- _What the task asks_: Everything below from the line with "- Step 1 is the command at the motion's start" through the line with "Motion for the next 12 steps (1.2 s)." should be copied exactly, and nothing else; leave out the pictures.
++++++++++++++++++++
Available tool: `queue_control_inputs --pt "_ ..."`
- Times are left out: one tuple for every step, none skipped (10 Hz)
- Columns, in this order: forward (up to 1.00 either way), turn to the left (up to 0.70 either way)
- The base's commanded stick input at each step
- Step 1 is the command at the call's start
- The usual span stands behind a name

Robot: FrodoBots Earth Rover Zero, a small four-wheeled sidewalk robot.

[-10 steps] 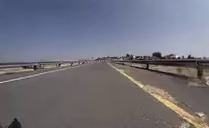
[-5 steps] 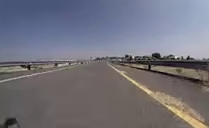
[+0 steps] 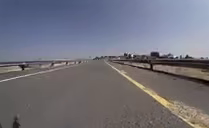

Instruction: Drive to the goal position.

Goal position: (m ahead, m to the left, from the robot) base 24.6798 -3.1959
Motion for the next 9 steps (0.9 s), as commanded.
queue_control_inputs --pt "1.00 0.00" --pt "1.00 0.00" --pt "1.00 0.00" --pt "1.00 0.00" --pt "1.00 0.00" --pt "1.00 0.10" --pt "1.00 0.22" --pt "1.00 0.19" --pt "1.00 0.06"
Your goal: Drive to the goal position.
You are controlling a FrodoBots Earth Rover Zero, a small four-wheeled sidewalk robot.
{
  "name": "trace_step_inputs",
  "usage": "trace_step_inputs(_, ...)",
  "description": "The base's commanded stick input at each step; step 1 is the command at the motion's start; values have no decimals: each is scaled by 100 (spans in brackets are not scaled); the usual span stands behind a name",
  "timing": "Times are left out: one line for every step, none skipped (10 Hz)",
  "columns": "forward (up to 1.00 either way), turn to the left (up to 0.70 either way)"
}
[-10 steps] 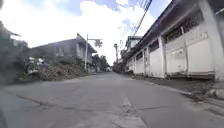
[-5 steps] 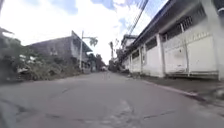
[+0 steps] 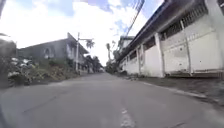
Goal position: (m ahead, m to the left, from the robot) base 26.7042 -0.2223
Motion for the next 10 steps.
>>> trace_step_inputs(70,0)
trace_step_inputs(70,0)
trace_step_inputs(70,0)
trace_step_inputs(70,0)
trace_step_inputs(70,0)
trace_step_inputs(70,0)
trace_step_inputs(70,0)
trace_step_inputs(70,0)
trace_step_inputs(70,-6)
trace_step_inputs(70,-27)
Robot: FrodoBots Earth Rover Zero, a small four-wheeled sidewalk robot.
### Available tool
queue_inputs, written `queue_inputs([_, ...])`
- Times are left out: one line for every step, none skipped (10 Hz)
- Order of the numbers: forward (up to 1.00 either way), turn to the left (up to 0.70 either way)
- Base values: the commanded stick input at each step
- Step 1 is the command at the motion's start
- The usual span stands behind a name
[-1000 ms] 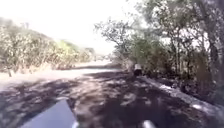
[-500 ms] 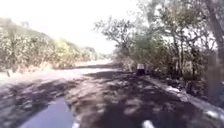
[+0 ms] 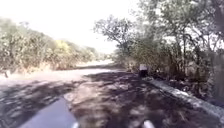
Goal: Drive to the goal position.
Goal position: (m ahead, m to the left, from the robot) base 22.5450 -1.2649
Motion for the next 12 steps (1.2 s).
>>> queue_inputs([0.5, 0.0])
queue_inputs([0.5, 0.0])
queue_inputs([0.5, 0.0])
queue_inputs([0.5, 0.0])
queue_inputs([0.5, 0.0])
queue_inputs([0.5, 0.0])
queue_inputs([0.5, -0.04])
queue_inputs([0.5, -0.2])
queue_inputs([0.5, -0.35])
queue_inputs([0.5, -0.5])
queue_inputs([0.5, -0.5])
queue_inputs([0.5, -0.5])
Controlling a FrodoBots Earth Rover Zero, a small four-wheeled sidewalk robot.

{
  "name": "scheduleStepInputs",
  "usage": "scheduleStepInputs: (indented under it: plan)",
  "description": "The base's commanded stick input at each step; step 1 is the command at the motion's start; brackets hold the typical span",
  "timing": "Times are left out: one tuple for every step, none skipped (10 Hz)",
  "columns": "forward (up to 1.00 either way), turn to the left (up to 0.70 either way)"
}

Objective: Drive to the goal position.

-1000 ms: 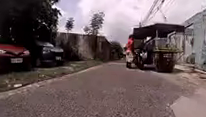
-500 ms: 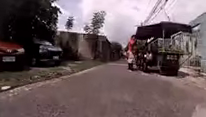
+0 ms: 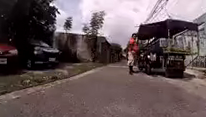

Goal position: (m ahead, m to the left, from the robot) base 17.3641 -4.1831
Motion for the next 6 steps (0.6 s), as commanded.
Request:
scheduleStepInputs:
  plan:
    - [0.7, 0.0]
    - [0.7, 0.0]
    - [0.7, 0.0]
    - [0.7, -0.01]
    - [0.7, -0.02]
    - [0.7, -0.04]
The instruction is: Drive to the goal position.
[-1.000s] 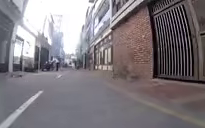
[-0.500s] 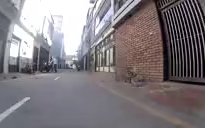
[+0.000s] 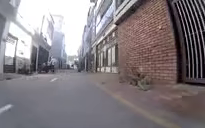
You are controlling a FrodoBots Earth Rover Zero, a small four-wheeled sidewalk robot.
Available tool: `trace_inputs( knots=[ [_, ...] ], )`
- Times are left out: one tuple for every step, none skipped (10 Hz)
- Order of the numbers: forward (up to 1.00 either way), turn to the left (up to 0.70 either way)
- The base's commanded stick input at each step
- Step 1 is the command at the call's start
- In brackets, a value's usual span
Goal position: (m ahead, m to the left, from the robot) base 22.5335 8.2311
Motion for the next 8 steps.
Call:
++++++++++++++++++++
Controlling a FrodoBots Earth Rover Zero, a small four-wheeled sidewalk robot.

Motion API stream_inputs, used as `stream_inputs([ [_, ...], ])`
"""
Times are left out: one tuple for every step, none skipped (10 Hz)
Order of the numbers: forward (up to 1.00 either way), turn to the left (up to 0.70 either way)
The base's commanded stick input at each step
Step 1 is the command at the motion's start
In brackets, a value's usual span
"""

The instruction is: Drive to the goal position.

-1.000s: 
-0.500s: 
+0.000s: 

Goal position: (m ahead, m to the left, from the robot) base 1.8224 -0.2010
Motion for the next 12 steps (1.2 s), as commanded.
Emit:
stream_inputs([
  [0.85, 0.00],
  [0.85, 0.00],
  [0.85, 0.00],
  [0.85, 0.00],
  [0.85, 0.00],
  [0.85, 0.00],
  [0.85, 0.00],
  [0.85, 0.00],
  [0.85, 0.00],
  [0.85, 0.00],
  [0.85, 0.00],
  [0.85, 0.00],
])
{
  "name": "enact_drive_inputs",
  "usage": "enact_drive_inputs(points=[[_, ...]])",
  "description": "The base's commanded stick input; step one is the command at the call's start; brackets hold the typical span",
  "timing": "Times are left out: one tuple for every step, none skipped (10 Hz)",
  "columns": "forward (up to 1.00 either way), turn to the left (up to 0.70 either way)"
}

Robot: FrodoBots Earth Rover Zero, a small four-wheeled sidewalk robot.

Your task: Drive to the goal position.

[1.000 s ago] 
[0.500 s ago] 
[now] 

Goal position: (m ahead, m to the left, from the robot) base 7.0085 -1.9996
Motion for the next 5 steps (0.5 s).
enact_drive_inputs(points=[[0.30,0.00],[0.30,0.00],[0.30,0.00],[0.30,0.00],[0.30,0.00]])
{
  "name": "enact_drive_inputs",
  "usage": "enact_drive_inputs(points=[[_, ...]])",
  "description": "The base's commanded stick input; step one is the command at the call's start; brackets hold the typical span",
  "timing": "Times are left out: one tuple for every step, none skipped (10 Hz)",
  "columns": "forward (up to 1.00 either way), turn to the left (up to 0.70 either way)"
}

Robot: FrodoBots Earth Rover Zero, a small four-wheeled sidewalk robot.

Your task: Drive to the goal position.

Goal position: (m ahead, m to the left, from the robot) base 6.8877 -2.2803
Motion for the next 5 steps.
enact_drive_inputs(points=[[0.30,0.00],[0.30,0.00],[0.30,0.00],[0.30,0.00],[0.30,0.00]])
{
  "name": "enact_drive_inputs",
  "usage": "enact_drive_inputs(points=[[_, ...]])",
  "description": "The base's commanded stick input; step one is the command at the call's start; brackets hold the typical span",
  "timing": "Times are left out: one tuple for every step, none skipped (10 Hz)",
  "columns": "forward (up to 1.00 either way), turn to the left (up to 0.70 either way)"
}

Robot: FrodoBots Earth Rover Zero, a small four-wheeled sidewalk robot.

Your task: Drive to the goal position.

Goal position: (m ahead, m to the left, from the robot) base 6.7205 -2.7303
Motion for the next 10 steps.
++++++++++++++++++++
- _Answer to this problem_:
- Step 1 is the command at the motion's start
- The usual span stands behind a name
[-1000 ms] 
[-500 ms] 
[+0 ms] 
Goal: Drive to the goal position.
Goal position: (m ahead, m to the left, from the robot) base 22.5450 -1.2649
Motion for the next 12 steps (1.2 s).

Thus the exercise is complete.